TASK: Beginning with the opening line, set down each line of the material below exactly, stopping once the line with "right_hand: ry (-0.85" is done.

*** Opening PROVIDED MATERIAL ***

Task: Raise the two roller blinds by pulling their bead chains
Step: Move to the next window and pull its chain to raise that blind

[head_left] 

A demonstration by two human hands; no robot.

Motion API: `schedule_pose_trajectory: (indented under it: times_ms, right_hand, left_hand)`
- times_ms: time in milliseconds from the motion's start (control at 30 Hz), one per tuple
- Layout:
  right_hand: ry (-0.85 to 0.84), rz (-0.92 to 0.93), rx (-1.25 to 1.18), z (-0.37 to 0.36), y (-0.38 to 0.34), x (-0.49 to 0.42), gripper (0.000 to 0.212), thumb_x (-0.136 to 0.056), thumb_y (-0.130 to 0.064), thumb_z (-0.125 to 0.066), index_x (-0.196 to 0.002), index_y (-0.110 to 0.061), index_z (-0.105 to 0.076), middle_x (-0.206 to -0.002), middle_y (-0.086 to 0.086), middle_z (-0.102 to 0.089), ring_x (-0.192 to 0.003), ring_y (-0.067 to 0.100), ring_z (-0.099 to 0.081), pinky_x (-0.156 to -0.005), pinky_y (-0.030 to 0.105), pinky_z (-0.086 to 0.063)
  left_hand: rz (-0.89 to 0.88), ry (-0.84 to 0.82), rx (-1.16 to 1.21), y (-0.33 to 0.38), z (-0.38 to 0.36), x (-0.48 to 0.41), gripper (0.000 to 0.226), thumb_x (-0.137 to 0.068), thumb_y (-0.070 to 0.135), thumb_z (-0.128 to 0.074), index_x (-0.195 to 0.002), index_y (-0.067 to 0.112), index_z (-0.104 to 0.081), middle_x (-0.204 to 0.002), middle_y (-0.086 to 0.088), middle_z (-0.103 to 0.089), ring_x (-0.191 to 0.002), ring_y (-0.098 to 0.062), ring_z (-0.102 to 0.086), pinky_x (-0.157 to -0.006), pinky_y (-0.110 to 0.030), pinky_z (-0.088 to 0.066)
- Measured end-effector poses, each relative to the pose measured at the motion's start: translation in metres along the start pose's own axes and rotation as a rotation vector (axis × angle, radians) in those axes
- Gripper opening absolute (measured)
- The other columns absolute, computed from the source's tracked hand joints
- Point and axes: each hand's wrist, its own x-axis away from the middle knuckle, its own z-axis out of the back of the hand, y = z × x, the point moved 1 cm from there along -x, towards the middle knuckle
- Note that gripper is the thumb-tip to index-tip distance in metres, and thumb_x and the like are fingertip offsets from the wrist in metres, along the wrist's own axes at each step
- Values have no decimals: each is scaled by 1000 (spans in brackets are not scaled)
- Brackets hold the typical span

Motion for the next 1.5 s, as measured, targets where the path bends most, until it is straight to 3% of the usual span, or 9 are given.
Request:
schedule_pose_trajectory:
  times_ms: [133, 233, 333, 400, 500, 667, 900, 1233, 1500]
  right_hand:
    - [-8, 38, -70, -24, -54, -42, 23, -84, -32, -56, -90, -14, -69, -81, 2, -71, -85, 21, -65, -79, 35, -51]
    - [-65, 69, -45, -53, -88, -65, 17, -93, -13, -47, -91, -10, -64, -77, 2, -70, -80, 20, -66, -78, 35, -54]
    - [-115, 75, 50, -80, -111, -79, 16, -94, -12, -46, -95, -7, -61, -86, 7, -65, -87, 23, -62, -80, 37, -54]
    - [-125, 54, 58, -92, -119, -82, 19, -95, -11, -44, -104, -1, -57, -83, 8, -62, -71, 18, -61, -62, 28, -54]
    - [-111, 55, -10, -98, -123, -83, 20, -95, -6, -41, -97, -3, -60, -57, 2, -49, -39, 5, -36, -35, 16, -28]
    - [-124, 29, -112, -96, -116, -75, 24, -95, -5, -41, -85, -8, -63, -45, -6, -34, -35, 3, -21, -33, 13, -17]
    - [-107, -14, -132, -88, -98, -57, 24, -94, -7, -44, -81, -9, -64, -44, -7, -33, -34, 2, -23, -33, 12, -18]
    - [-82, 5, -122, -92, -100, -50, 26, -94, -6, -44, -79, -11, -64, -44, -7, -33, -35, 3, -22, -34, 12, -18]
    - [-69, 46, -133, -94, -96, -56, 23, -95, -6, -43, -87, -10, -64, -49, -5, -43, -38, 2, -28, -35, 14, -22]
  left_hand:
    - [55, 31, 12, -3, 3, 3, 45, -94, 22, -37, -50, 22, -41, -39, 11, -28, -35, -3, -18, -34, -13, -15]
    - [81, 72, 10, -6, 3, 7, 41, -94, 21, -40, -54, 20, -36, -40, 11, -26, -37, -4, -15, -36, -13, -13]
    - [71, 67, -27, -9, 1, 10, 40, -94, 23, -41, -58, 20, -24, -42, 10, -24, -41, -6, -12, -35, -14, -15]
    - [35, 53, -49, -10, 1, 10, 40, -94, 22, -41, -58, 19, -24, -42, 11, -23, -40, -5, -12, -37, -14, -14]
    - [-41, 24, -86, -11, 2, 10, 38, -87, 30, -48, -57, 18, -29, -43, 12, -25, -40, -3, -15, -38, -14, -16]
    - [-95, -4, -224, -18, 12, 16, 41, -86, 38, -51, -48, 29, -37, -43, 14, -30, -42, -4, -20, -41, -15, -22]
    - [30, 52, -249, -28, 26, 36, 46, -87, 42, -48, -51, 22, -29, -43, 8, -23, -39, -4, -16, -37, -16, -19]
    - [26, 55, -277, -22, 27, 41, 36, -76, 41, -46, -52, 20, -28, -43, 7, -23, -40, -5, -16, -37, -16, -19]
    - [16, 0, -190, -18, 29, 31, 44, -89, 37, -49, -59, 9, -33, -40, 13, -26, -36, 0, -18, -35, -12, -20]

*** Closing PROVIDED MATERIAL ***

SOLVED PROBLEM:
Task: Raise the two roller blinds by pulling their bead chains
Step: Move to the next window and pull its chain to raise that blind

[head_left] 

A demonstration by two human hands; no robot.

Motion API: `schedule_pose_trajectory: (indented under it: times_ms, right_hand, left_hand)`
- times_ms: time in milliseconds from the motion's start (control at 30 Hz), one per tuple
- Layout:
  right_hand: ry (-0.85 to 0.84), rz (-0.92 to 0.93), rx (-1.25 to 1.18), z (-0.37 to 0.36), y (-0.38 to 0.34), x (-0.49 to 0.42), gripper (0.000 to 0.212), thumb_x (-0.136 to 0.056), thumb_y (-0.130 to 0.064), thumb_z (-0.125 to 0.066), index_x (-0.196 to 0.002), index_y (-0.110 to 0.061), index_z (-0.105 to 0.076), middle_x (-0.206 to -0.002), middle_y (-0.086 to 0.086), middle_z (-0.102 to 0.089), ring_x (-0.192 to 0.003), ring_y (-0.067 to 0.100), ring_z (-0.099 to 0.081), pinky_x (-0.156 to -0.005), pinky_y (-0.030 to 0.105), pinky_z (-0.086 to 0.063)

The output shown is complete.